## Work instruction
Looking at the entries, how many lines hold the word "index"? State the number by itself.
※ ※ ※
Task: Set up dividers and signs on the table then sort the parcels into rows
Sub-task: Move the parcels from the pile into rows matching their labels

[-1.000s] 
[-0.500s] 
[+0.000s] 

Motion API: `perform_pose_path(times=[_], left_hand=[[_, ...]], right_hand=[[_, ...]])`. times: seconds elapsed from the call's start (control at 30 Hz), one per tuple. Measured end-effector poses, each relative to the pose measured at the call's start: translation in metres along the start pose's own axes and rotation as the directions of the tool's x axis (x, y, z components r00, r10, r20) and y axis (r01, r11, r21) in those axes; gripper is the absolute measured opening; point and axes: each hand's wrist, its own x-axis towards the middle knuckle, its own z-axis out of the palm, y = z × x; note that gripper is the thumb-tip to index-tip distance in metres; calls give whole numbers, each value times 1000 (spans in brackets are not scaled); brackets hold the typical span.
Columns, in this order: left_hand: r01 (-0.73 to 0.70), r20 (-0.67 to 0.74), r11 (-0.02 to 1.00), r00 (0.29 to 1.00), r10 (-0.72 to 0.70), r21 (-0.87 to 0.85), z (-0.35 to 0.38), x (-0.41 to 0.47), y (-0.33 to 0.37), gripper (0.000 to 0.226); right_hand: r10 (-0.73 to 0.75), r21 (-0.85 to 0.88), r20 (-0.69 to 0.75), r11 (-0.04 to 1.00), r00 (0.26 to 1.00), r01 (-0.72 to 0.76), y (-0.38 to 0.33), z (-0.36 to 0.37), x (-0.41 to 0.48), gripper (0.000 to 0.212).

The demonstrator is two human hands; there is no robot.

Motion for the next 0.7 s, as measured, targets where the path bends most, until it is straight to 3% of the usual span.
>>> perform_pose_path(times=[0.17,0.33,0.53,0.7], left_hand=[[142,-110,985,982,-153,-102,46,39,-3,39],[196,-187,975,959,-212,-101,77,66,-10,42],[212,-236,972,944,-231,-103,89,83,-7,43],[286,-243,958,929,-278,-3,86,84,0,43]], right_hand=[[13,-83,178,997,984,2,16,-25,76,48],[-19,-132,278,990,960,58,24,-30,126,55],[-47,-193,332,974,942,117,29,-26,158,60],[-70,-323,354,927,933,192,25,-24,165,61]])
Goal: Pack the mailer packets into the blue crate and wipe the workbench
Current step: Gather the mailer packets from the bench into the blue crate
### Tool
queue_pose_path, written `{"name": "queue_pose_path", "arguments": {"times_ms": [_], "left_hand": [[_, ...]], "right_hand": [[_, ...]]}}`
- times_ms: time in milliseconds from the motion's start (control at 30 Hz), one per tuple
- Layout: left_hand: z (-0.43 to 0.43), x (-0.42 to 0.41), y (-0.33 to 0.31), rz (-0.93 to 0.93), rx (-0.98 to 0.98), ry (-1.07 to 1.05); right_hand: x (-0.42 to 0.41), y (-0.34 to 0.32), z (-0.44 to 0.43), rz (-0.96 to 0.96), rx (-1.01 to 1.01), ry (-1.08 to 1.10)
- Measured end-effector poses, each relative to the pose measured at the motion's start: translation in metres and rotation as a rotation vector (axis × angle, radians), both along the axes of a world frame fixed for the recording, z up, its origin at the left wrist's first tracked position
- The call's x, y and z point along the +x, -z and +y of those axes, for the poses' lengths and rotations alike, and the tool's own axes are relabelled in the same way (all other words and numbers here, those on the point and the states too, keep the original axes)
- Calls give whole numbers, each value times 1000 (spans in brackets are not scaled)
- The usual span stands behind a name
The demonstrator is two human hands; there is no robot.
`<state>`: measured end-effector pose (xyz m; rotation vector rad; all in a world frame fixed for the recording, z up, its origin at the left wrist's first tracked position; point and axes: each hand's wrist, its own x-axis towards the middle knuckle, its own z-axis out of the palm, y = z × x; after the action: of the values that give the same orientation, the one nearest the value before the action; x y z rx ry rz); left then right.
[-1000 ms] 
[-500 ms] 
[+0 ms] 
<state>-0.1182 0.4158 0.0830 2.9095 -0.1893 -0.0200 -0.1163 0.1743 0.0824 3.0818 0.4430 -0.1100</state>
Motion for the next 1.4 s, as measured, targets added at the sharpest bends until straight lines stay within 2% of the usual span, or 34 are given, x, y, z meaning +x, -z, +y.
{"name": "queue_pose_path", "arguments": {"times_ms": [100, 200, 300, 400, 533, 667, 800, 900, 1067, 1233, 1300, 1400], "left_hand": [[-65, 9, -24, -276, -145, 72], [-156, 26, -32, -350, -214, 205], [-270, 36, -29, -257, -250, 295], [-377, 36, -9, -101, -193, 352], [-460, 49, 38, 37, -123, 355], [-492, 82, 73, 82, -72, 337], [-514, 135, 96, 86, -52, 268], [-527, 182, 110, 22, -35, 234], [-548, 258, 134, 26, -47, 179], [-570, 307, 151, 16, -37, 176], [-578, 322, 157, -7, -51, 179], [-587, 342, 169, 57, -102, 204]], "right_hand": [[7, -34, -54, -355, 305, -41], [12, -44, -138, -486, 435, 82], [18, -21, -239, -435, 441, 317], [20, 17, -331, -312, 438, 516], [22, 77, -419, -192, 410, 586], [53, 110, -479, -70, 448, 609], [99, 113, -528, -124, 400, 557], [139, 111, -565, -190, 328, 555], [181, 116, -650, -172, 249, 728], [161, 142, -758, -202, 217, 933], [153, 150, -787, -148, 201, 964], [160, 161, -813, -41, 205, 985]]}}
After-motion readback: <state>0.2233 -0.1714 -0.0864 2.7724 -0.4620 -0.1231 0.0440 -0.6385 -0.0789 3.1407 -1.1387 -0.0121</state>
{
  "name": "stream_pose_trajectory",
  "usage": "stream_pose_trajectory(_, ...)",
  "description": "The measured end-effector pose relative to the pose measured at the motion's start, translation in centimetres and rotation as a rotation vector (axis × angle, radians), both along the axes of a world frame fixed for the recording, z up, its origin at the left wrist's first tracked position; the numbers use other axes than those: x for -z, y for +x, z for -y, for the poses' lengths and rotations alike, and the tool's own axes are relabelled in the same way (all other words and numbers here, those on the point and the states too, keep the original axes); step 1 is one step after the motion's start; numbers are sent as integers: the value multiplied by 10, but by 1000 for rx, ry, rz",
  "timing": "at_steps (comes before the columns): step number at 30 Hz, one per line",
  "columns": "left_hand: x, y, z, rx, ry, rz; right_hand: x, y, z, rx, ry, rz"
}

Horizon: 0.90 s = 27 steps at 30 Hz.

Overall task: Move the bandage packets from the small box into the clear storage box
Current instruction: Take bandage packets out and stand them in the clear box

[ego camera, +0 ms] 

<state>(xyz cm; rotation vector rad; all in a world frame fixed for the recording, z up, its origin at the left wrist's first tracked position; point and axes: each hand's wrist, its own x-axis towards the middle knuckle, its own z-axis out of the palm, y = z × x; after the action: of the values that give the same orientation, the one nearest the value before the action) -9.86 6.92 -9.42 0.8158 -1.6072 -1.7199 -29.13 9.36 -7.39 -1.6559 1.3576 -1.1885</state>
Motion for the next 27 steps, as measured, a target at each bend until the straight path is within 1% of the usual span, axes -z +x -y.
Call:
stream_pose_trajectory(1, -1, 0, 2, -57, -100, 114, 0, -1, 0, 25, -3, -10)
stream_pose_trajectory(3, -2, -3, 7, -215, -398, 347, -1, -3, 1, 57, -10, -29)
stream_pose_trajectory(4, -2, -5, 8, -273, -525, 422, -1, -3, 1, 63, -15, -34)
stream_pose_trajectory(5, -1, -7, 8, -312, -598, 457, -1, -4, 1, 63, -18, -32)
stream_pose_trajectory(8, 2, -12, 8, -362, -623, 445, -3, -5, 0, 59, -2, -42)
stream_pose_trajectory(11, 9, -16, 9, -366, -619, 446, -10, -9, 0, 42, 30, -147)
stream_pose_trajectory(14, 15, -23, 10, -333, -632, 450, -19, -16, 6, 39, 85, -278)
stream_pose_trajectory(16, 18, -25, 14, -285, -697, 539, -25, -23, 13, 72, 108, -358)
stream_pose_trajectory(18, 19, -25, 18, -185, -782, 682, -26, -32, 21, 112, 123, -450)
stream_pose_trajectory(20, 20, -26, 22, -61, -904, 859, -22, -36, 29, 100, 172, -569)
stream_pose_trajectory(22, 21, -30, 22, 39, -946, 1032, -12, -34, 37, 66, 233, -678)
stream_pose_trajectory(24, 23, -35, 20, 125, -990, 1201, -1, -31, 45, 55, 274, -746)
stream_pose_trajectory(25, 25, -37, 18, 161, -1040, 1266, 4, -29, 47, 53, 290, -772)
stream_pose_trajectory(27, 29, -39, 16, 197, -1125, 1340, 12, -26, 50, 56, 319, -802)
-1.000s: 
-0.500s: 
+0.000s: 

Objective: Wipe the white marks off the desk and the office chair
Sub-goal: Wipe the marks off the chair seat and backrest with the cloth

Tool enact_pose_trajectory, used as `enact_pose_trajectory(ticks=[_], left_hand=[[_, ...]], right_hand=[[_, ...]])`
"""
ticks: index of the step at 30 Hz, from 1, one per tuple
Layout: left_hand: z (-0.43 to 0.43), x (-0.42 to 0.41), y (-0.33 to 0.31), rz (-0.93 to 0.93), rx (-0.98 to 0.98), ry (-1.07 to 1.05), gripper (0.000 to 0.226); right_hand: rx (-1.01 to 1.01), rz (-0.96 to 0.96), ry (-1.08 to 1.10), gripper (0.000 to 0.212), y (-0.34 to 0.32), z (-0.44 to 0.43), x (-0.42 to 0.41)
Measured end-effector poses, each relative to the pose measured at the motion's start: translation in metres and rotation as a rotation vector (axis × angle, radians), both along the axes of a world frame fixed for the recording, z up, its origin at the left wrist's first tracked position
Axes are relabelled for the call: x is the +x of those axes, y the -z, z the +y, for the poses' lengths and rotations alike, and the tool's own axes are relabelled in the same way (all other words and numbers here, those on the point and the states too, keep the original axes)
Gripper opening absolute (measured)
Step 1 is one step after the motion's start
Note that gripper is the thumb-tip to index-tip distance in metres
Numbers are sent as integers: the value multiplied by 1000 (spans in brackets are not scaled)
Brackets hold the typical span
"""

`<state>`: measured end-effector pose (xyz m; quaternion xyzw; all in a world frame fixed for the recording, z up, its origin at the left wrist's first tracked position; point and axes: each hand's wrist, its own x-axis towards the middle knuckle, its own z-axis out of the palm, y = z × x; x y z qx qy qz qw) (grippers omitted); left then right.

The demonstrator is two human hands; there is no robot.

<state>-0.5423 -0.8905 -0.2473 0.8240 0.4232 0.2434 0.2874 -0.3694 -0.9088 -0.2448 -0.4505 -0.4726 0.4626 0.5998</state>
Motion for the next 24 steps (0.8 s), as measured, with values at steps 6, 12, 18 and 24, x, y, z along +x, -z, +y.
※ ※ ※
## Answer area
3